In another study, plant and animal fossils from Makauwahi Cave Reserve (MCR), Kaua'i, Hawaii provided guidance for the successful restoration of land degraded by centuries of agricultural use and non-native introductions to a pre-European state dominated by native plants and Polynesian cultivars. Holocene fossil pollen evidence (Burney et al., 2001) suggested doubling the number of plant species to replant in restoration efforts by including now extinct species, justifying the translocation of closely related plant species from nearby islands to Kaua'i. Invasive plant removal, replanting, maintenance, and monitoring were done by reserve staff, local school children, and volunteers. Animal fossil evidence from MCR guided the design of a large-scale experiment to determine that ecological surrogates like non-native, pet tortoises that could no longer be cared for by their owners could fulfill the same ecological role of weed control—reducing understory plant cover—played out by now extinct herbivores, such as giant flightless ducks and geese (Figure 4A; Burney and Burney, 2016).

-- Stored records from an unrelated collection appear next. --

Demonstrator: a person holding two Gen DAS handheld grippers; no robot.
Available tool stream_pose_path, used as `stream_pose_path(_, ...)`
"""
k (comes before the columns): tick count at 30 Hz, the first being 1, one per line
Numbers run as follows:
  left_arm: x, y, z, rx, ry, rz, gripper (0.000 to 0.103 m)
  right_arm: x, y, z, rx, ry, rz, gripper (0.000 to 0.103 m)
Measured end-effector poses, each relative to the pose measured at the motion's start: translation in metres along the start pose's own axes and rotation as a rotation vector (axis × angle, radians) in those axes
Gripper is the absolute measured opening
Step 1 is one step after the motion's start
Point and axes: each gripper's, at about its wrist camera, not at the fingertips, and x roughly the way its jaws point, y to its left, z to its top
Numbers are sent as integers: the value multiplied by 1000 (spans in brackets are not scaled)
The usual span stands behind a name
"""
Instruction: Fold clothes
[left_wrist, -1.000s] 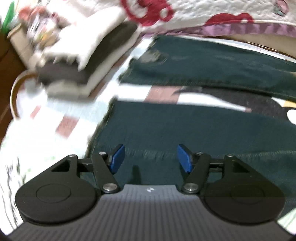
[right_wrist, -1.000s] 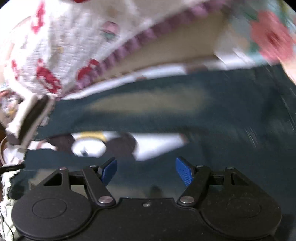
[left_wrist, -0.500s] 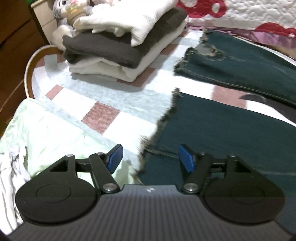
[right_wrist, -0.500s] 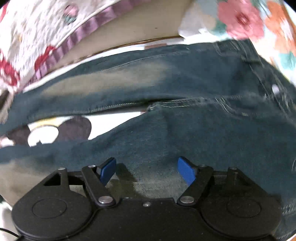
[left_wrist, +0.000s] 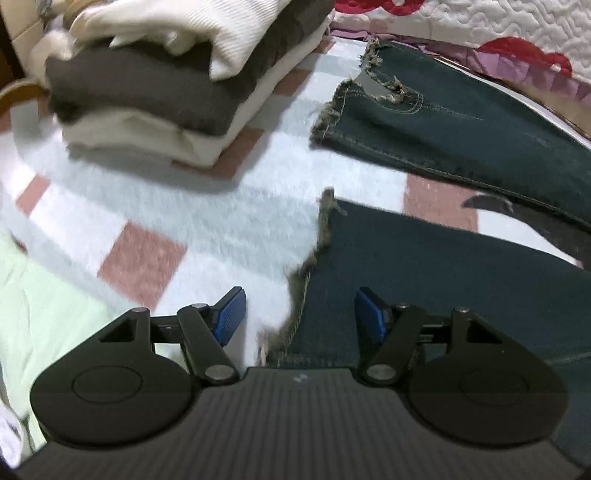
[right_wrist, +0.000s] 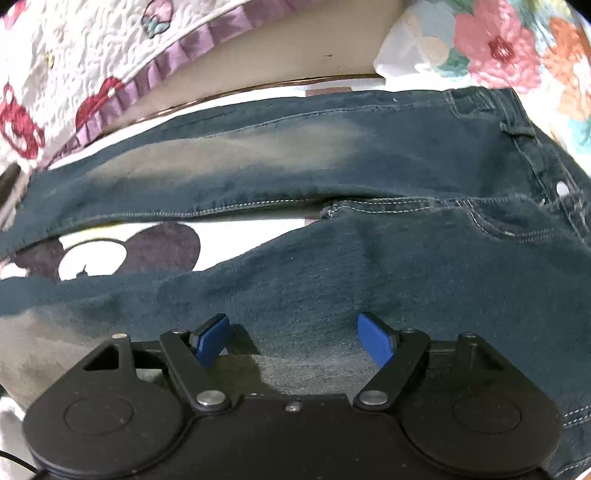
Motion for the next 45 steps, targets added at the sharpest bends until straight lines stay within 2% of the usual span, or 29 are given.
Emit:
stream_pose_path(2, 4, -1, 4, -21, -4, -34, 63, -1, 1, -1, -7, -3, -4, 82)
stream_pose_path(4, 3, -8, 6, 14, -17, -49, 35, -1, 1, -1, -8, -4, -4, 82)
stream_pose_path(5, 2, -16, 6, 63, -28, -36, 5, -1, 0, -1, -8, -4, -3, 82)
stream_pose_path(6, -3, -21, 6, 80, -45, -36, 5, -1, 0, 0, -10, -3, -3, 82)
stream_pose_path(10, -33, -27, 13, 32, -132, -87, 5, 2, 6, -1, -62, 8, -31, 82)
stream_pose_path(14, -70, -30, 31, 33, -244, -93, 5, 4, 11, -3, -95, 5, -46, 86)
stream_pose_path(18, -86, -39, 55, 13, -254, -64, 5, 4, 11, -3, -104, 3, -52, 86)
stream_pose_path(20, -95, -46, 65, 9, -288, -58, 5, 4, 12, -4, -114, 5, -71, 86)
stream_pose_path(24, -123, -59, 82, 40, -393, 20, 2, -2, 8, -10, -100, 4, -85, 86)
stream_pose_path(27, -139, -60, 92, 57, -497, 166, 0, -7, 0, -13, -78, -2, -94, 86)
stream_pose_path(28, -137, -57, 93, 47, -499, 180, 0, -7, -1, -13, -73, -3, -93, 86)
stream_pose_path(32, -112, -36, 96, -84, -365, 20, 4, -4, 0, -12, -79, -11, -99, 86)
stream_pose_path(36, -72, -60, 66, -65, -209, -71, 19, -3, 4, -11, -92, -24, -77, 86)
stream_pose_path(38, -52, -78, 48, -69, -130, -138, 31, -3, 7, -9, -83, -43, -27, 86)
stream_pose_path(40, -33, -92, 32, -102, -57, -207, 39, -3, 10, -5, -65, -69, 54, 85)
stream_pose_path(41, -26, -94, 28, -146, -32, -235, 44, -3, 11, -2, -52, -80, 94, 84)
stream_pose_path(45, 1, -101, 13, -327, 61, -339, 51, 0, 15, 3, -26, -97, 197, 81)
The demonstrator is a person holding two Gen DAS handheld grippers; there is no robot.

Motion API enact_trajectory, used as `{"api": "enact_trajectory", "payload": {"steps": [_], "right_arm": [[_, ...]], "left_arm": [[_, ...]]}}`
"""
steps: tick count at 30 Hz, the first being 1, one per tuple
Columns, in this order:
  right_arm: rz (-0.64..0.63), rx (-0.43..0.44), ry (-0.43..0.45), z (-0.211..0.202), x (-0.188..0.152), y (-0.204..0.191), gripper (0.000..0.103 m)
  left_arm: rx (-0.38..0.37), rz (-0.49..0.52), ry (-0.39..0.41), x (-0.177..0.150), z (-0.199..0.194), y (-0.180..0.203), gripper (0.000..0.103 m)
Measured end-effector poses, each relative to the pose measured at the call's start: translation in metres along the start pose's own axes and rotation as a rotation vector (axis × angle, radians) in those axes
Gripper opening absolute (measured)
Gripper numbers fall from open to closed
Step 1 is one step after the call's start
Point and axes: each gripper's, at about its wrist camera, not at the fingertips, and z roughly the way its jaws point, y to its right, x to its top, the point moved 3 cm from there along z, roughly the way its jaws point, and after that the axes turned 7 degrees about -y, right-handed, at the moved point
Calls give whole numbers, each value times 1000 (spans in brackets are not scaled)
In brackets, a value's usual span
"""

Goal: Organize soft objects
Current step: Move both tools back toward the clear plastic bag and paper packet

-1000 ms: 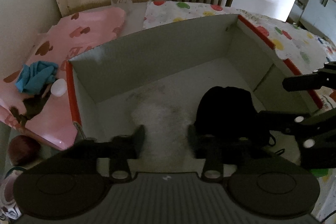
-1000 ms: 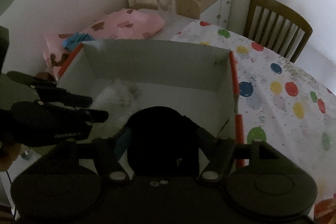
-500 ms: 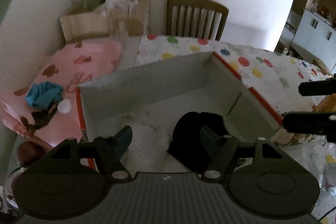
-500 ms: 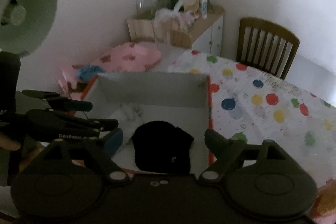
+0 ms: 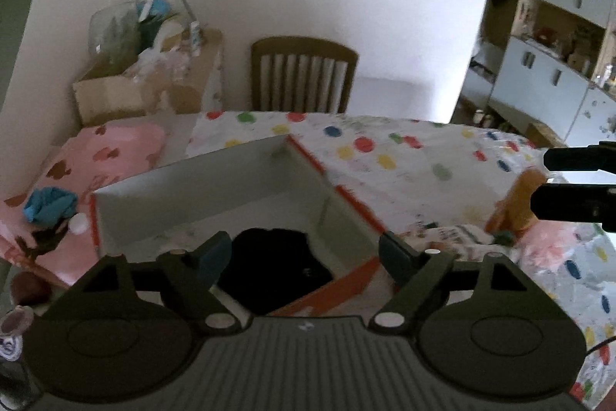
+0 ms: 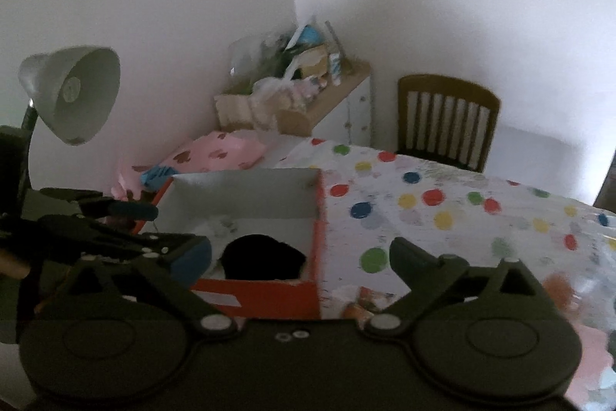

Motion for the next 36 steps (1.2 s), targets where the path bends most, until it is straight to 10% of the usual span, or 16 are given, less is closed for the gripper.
{"api": "enact_trajectory", "payload": {"steps": [18, 36], "right_arm": [[127, -110, 68, -102, -78, 111, 103], [124, -130, -34, -111, -176, 157, 102]], "left_arm": [[-116, -10, 83, -12, -24, 96, 100], [-54, 12, 36, -38, 13, 165, 102]]}}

Figure 4. “Bright spots” examples of conservation paleobiology in action. (A) At Makauwahi Cave Reserve on Kaua‘i in the Hawaiian Islands, USA giant tortoises such as this African spurred tortoise (Centrochelys sulcata) act as surrogates for long-lost ecological functions by helping keep invasive grasses and weeds grazed down in securely fenced native plant restorations; photo credit: A. Burney. (B) Researchers deploying a Hedrick-Marrs Multicorer to capture sediments in Lake Tanganyika, Africa's oldest and deepest lake. The sediment cores, containing fish bones and scales, help decipher drivers of fish declines; photo credit: A. Cohen. (C) In Ireland, it was thought that Scots pine (Pinus sylvestris) became extinct, but fossil pollen and pine needle macrofossils demonstrate that a rare stand of Scots pine has persisted locally for centuries and is now used as a seed source for restoration efforts; photo credit: R. A. Nonenmacher; Wikimedia Commons. (D) Barton Broad is a shallow, eutrophic lake in the UK where management has targeted limiting nutrient and sediment influx from surrounding agricultural point sources. Plant macrofossil data from lake sediment cores suggest that only after reducing nutrient levels and providing habitat structure will aquatic vegetation recolonize; photo credit: John Fielding; Wikimedia Commons. (E) United States Geological Survey (USGS) researcher collecting living freshwater snails rafting out into the estuary by doing a plankton tow in Roberts River, Everglades National Park, Florida, USA; photo credit: USGS. The data on living mollusks from the plankton tows are compared to species abundances in sediment cores from the region to estimate past salinity conditions.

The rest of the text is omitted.